Choosing post-secondary education in Canada, over numerous athletic scholarship offers from schools throughout the National Collegiate Athletic Association (NCAA), Van Beilen picked the University of British Columbia.

Not only did she continue her academic honors success, and left UBC with a Degree in Kinesiology, but she was on the Thunderbirds incredible swim team that won four consecutive Canadian Interuniversity Sports (now re-branded to USports) championships.

There was also the Swim Youth Olympics in Singapore, where she won three medals, that would come a year after the Canada Summer Games. One who excelled in the breaststroke, Van Beilen would add one major event after another. Then came the electrifying and emotional time in her life that she will never forget.

“The Canadian Olympic Trials in Montreal, I knew when I had touched the wall that made the qualifying time needed to make Canada’s team for the 2012 Games in London (England),” she said. “You can’t imagine the feeling of representing your country at the Olympics.”

That was the same Van Beilen, who didn’t like wearing swim goggles or a bathing cap as a youngster, and preferred to sleep in on mornings devoted to swim practices. That is, until her parents asked her to make a choice between sticking with swimming and its challenges, or packing it in. Judgment time, and she picked swimming and has never looked back.
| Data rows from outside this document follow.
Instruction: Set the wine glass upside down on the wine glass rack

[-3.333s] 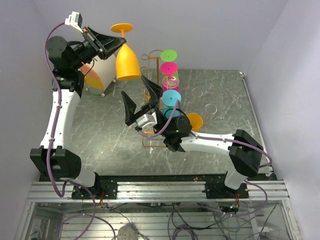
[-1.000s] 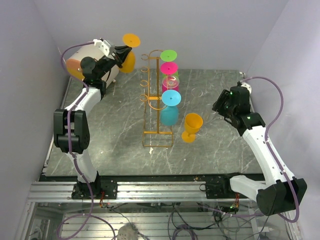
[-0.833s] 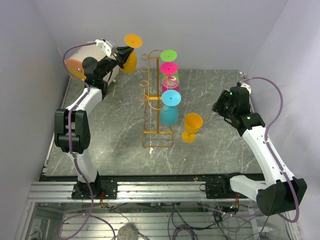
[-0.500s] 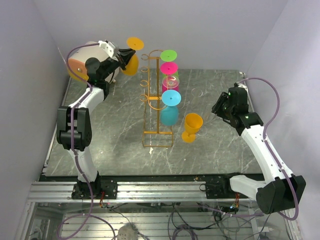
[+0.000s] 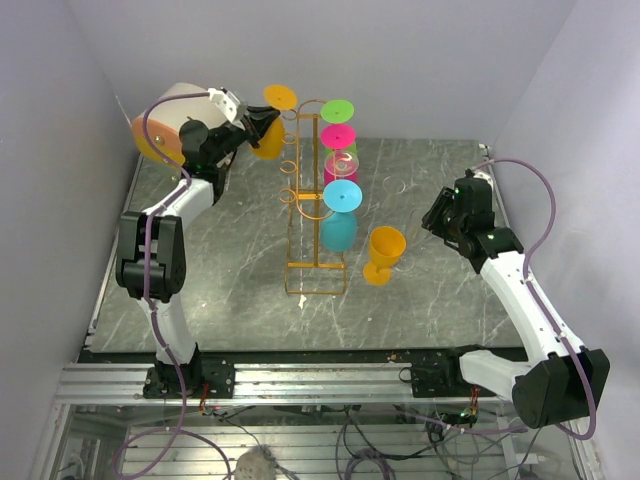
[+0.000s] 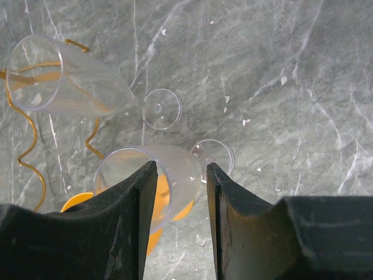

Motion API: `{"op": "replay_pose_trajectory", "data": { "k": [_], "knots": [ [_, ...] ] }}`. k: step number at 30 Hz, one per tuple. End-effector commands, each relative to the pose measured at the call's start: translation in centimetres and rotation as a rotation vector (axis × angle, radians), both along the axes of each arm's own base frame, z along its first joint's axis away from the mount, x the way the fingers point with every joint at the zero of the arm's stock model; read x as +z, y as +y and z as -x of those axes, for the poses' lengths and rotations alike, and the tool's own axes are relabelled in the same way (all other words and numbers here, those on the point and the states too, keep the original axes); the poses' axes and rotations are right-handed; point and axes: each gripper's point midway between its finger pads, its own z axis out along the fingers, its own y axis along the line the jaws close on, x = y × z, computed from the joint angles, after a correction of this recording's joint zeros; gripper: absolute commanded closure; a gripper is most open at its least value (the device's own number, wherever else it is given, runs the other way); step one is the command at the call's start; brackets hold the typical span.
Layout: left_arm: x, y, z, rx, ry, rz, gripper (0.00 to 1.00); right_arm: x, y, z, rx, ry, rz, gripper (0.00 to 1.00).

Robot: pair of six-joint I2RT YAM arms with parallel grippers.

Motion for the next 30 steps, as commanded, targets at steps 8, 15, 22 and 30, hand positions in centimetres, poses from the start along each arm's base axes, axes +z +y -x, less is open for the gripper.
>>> {"op": "replay_pose_trajectory", "data": {
  "k": [8,15,22,30],
  "knots": [
    [0.3,-0.7,2.1,-0.034,-0.075,-0.031,0.93,-0.7,0.0,0.0,0.007,0.003,-0.008,0.61],
    [0.3,-1.1,2.5,-0.049,-0.074,-0.027,0.93,-1.3,0.2,0.0,0.013,0.010,-0.012,0.61],
    [0.7,-1.9,3.3,-0.077,-0.086,-0.030,0.93,-1.5,0.2,0.0,0.016,0.014,-0.010,0.61],
    [-0.5,-2.7,3.1,-0.091,-0.058,-0.041,0.93,-1.6,0.3,0.0,0.019,0.014,-0.013,0.61]
  ]
}}
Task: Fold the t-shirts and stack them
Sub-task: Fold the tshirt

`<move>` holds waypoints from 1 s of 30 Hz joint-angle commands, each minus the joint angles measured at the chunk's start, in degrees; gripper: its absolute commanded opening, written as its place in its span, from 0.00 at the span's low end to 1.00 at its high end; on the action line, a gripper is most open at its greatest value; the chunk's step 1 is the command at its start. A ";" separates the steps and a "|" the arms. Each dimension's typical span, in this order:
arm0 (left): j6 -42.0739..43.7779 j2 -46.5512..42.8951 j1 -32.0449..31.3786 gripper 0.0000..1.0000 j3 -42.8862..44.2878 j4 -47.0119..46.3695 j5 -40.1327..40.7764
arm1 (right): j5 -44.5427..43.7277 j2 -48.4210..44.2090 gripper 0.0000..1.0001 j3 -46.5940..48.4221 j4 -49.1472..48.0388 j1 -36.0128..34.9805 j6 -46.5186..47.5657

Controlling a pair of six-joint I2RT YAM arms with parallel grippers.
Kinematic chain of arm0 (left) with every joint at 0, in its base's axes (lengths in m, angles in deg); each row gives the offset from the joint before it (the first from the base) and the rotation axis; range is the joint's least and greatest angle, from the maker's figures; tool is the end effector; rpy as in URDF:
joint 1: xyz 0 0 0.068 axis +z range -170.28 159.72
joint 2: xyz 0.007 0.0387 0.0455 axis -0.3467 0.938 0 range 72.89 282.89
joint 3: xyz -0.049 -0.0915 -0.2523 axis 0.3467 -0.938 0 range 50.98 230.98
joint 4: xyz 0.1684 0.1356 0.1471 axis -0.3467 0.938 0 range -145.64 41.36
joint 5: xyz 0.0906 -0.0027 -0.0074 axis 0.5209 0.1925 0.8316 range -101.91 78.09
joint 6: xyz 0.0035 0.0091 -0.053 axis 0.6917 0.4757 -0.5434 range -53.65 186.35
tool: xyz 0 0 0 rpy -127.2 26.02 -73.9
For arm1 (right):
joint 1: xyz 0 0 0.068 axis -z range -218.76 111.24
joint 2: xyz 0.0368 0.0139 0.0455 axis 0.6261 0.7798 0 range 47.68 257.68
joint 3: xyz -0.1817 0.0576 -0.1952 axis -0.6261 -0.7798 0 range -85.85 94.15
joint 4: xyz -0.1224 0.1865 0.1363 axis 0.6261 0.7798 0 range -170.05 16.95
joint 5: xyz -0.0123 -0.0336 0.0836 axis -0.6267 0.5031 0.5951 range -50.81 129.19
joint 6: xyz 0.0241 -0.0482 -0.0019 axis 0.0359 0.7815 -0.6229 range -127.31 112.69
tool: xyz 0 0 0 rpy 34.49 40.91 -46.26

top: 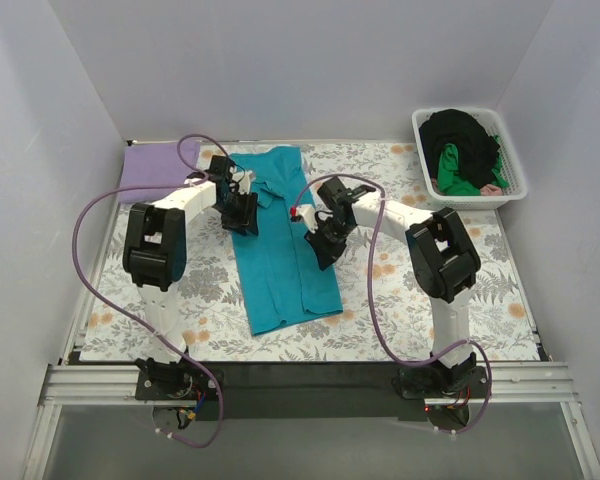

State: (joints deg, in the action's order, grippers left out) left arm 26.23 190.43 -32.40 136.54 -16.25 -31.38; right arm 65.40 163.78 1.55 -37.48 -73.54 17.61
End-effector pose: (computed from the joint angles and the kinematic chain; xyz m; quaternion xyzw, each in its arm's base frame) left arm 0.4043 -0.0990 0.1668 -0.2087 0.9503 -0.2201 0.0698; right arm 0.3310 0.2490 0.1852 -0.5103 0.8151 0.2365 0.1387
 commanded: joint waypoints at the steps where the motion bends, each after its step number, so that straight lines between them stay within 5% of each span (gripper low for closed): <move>1: -0.22 1.64 -0.10 0.43 1.80 -1.60 0.30 | 1.29 -0.87 0.14 -4.51 -3.89 -1.69 -1.99; 21: -1.28 13.68 -2.21 0.43 12.79 -1.17 -4.52 | -1.26 -1.83 0.13 -9.79 -6.62 -1.16 -2.96; 30: 1.62 3.68 -2.21 0.43 10.08 6.21 -3.74 | 0.06 -6.57 0.17 -7.59 -4.07 -1.51 -2.78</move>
State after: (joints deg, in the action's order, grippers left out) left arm 25.33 200.35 -34.30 149.51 -16.14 -37.04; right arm 66.02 161.07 -7.96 -42.86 -75.18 14.03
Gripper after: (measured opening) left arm 0.432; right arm 0.165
Both her parents had been athletes, an uncle played in the National Hockey League and a cousin in the Canadian and National Football Leagues, the genes were in the family.

With her competitive days eventually now having come to a close, she really hasn’t bid adieu to the sport. She’s now Marketing Manager for Speedo Canada, a company that inspires swimmers by offering up a brand of stylish merchandise.

“Swimming helped me in life and brought me so much joy,” she said. “There were many times when I could laugh, cry through my goggles, release so much energy, and allow me to make friends for life.”


David Grossman is a veteran multi award-winning Journalist and Broadcaster with some of Canada’s major media, including the Toronto Star and SPORTSNET 590 THE FAN, and a Public Relations professional for 45+ years in Canadian sports and Government relations.